Chaque année pendant le temps des fêtes, c’est le même rituel: nous trimbalons les enfants à droite et à gauche pour rendre visite à la parenté. Mais les déplacements en voiture, en train ou en autobus avec des jeunes ne sont pas toujours une sinécure. Outre les éternels «On arrive bientôt?» qui exaspèrent les parents, le mal des transports en affecte plusieurs, surtout les enfants âgés de 3 à 12 ans. «De 30 à 40 % des gens sont touchés par ce trouble qui provoque des étourdissements et des malaises, accompagnés parfois de nausées et de vomissements, souligne le professeur Franco Lepore. Tous les modes de transport peuvent occasionner ces désagréments. En général, les sensations disparaissent dès l’arrivée à destination, mais elles peuvent durer des jours, voire des semaines, dans le cas du mal de mer provoqué par une croisière relativement longue.»
Pourquoi l’organisme réagit-il ainsi? Le mal des transports, aussi appelé cinétose, résulte de «l’incongruence apparente entre les éléments d’information transmis au cerveau par le système visuel et l’appareil vestibulaire», répond le directeur du Centre de recherche en neuropsychologie et cognition du Département de psychologie. Pour se situer dans l’espace et réagir aux mouvements de l’environnement, précise-t-il, l’organisme dispose de plusieurs sources d’information: la perception visuelle situe notre corps par rapport au plan de l’horizon alors que la perception du déplacement de l’organisme se fait grâce à l’appareil vestibulaire, centre de l’équilibre qui se trouve dans l’oreille interne.
«L’appareil vestibulaire, explique M. Lepore, est constitué de canaux semi-circulaires orientés dans les trois directions de l’espace et à l’intérieur desquels on trouve un liquide qui stimule des récepteurs. En bougeant la tête, le liquide dans l’oreille interne se déplace et les récepteurs transmettent l’information au cerveau, qui compare les données avec celles fournies par les yeux afin d’évaluer la position du corps dans l’espace.»

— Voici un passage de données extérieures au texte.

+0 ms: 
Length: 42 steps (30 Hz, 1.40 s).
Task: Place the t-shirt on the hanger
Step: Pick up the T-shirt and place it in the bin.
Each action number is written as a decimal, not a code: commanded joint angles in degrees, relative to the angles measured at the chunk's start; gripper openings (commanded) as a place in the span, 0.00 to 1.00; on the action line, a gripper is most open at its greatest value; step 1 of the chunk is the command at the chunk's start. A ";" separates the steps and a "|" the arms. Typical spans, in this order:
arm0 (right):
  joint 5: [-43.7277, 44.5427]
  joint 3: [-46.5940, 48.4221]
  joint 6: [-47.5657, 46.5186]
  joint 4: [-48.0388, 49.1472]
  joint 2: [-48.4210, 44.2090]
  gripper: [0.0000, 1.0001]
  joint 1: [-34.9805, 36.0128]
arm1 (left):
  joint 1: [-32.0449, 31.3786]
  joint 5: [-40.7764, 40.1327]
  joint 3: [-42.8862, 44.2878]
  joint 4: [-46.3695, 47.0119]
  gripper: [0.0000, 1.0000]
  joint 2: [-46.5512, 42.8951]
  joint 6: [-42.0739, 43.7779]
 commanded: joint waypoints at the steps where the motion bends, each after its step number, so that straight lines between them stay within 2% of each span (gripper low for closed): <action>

Mais, quand les renseignements communiqués par les yeux et ceux rapportés par les récepteurs liquides paraissent contradictoires, l’organisme a de la difficulté à juger ce qui se passe. C’est le cas lorsqu’on est assis dans un wagon de métro à l’arrêt et qu’on en regarde un autre partir. On a alors l’impression que c’est notre wagon qui bouge. Afin de pouvoir réaliser qu’on est immobile et que c’est l’autre wagon qui s’en va, notre regard doit se fixer sur quelque chose de précis, comme une colonne d’appui, une affiche, etc. C’est ce type d’inadéquation qui cause le mal des transports.
Voilà pourquoi lire en voiture ou rouler sur des routes sinueuses provoque chez certaines personnes des maux de cœur. «Notre système vestibulaire perçoit les changements de direction et les accélérations tandis que nos yeux ne les voient pas, indique le professeur Lepore. La discordance des informations engendre un conflit et des impulsions nerveuses qui créent parfois des malaises.» Cela est d’autant plus vrai pour les passagers assis en arrière qui doivent regarder sur le côté pour voir le paysage. D’autres facteurs, tels les odeurs, la chaleur et le confinement, peuvent également favoriser et intensifier les symptômes de la cinétose.
Quand M. Lepore ressent ce type de désagrément – «Cela m’est arrivé à deux reprises au cours de voyages dans ma belle Italie» –, il ferme les yeux ou fixe son regard sur l’horizon ou encore sur un point stable à l’extérieur du véhicule. «Le fait d’anticiper avec les yeux les mouvements que le corps doit subir élimine la plupart des troubles de l’équilibre.»